The securities laws of the U.S. were written to guarantee that investors have access to the basic financial information about public companies. Like worms in the hull of a wooden boat, lawyers and lobbyists and their courtesans in government have spent a half-century hollowing out the law with exceptions, loopholes and qualifiers--all of them tantalizing enticements to test the limits.

To keep this leaky ship from sinking, what we need now are not ever more complicated regulations, which is Washington's way of trying to paper over this scandal. We need far fewer pages of regulation, and better ones. We need to go back to fresh planking: Corporations reporting their earnings and obligations. Those who make mistakes should be accountable. Fraud is a crime.

Stealing with a fountain pen is no different than with a six-gun, as the old folk song goes. No more of this polite white-collar crime that is pardoned by paying a fine and admitting no guilt.

That is the "check." Honest, well-managed companies thrive. As for the "balance," we need to redirect the incentives for economic competition.

How many millions of dollars are enough for the wheeler-dealers? We should be careful not to lump all entrepreneurs in the same rotten barrel, but it's obvious now that the fiercest competition in American boardrooms is for the singularly venal purpose of obtaining the biggest salary, the most overinflated bonus, the largest stock options, the most outrageous pension, the fanciest ranch in Aspen.

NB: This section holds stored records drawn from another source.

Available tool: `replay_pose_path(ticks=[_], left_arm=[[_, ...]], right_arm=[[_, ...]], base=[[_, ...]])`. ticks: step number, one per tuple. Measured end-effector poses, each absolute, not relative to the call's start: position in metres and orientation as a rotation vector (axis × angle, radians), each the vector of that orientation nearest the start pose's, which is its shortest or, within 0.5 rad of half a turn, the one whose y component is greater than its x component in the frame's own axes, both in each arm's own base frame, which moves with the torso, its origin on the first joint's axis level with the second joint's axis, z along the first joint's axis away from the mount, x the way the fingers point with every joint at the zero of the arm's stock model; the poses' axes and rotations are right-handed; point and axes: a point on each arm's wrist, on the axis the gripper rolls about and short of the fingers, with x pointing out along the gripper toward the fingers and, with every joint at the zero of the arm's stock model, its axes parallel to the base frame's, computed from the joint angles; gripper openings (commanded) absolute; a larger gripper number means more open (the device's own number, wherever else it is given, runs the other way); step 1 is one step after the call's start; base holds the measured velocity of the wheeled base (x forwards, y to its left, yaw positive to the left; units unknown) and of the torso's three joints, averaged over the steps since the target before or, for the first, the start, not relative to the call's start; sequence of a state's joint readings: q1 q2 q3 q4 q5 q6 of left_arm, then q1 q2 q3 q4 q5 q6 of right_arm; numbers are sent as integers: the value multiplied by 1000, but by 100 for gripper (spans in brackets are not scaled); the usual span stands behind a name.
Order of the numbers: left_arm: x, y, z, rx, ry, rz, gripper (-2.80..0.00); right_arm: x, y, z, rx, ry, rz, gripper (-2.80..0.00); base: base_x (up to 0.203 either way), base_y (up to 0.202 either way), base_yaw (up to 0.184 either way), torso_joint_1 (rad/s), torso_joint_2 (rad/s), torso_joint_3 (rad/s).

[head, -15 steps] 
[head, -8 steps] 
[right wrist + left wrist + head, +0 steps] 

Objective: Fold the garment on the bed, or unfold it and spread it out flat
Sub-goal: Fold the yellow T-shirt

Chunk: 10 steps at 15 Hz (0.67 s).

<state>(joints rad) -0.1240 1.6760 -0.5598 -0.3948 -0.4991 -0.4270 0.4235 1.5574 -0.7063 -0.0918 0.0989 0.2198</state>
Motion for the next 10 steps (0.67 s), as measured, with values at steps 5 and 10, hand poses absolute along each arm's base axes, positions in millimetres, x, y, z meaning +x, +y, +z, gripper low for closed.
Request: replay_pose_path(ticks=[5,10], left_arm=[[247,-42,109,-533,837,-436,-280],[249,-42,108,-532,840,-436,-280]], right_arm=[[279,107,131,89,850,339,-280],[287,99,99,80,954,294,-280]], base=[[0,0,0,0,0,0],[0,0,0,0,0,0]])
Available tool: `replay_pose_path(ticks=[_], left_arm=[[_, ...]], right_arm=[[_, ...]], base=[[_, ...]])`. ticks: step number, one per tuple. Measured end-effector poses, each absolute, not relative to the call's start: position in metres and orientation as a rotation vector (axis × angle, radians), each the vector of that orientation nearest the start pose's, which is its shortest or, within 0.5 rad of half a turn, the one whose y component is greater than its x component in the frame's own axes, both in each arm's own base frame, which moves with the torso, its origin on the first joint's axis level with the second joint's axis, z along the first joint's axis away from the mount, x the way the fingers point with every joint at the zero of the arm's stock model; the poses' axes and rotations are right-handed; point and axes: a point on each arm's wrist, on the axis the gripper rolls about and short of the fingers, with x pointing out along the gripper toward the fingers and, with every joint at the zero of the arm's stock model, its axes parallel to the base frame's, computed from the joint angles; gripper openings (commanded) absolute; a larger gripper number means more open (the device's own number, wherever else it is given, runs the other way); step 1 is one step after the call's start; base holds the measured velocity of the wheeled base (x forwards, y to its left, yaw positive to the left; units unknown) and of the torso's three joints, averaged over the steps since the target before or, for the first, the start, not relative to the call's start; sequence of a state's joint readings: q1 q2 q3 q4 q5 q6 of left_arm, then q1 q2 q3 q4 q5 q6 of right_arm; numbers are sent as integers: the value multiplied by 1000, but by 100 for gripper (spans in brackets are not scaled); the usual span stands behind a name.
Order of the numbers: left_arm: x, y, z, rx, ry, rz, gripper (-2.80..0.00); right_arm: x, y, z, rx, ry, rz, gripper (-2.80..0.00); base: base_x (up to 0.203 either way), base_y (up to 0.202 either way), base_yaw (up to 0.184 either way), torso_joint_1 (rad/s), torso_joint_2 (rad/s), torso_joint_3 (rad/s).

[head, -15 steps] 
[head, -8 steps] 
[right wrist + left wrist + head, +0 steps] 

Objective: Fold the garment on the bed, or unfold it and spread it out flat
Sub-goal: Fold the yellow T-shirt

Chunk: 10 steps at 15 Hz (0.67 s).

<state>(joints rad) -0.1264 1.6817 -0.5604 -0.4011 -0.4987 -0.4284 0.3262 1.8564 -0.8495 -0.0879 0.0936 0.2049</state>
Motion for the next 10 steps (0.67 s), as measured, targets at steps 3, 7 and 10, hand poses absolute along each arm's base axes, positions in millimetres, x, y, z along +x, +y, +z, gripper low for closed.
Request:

Give us back a progressive tax structure. Ratchet up those brackets so that anything over $10 million--or $50 million, or whatever million--is taxed mercilessly. Remember those 90%-plus tax rates for millionaires in the salad days of the 1950s?

If they cannot keep the money--worse, if they have to give it to government--corporate leaders will stop competing so frantically for it. Put the cash in R&D, or modernization, and let's watch as executives try to outdo themselves for something better, like customer service or product quality.